Years ago Weldon Whitlock told me that there were some singers billing themselves as "mezzo-contraltos"! Talk about confusion! He said the contralto lower register is as dark as the voice of a male tenor or baritone. He described the upper register as very "heady". Whitlock said that one of the lovely qualities of Louise Homer's voice was how it "melted into" that of Enrico Caruso! There are few recordings of her voice that sound like a "real" voice. I'd have to say that Jeanne Gerville-Reache missed the era of more realistic recording entirely. Madame Schumann-Heink was recorded live singing "But the Lord is mindful of His own" and the voice sounds quite real and similar to her other recordings. Rosa Ponselle stated that Schumann-Heink's recording of Humperdinck's "Weihnachten" (available from Classical Vocal Repertoire!) is the best representation of her instrument on a record. Ewa Podoles has had her voice compared with the voices of Schumann-Heink and Louise Homer, but the reviewers who make these comparisons did not hear the early singers in person. I think the contralto voice is a rare bird. I have worked with church choirs for 30 years and only heard two mezzo-sopranos in all that time! The church choirs fill their alto sections with "short-ranged sopranos" who haven't figured out their passagios and have the mistaken feeling that, since they don't know what to do at the top of the treble staff that they surely MUST be contraltos. These ladies are basically "warm bodies" in the choir. It is amazing how many become "mezzo-sopranos" after listening to Louise Homer singing "O thou that tellest good tidings to Zion" and Dame Clara Butt singing Samuel Liddle's "Abide With Me"! Ed "Jeffrey Snider <snide76258@y... wrote:I did my dissertation on the songs of Sidney Homer, and necessarily spent a lot of time researching his wife, Louise Homer. NEVER was Louise referred to as a "mezzo-soprano." (Nor was Schumann-Heink, or anyone else as far as that goes.) However, most of the roles she sang, we would consider "mezzo" roles today: Amneris, Azucena, Dalila, etc.
A quick glance at Musical America will show that there are comparitively few "contraltos" out there, and lots of "mezzos". I studied at Indiana with Martha Lipton, who told us that early in her career she billed herself as a "contralto" because, in her words, "I wanted to be something nobody else was." She soon found that all she was getting offered were oratorio solos and "old lady" parts. She started billing herself as a mezzo.

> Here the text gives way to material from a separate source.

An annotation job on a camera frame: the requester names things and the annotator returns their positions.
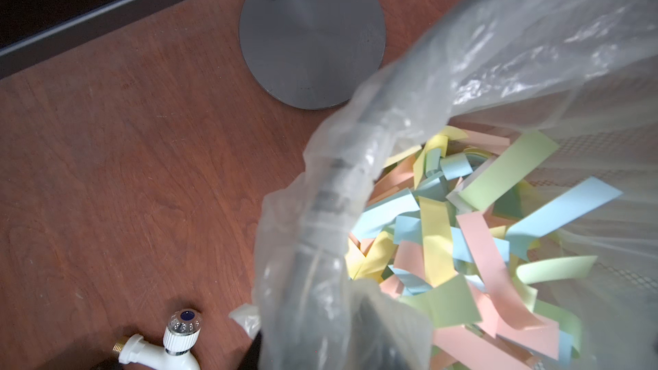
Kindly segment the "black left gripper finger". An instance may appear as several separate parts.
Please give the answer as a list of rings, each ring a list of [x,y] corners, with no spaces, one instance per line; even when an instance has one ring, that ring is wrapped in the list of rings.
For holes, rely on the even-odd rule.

It's really too bad that we have lost this distinction. I find that there is a general confusion about the two voice types. From what I have seen, the mid to late 19th-Century concept of "mezzo-soprano" was more like a "second soprano" than a high contralto.
Adding to this confusion is that many "mezzo" roles are, in fact, soprano roles. Check out the score: Siebel, Cherubino, Dorabella, and many other roles usually sung by mezzos are in fact listed as soprano roles.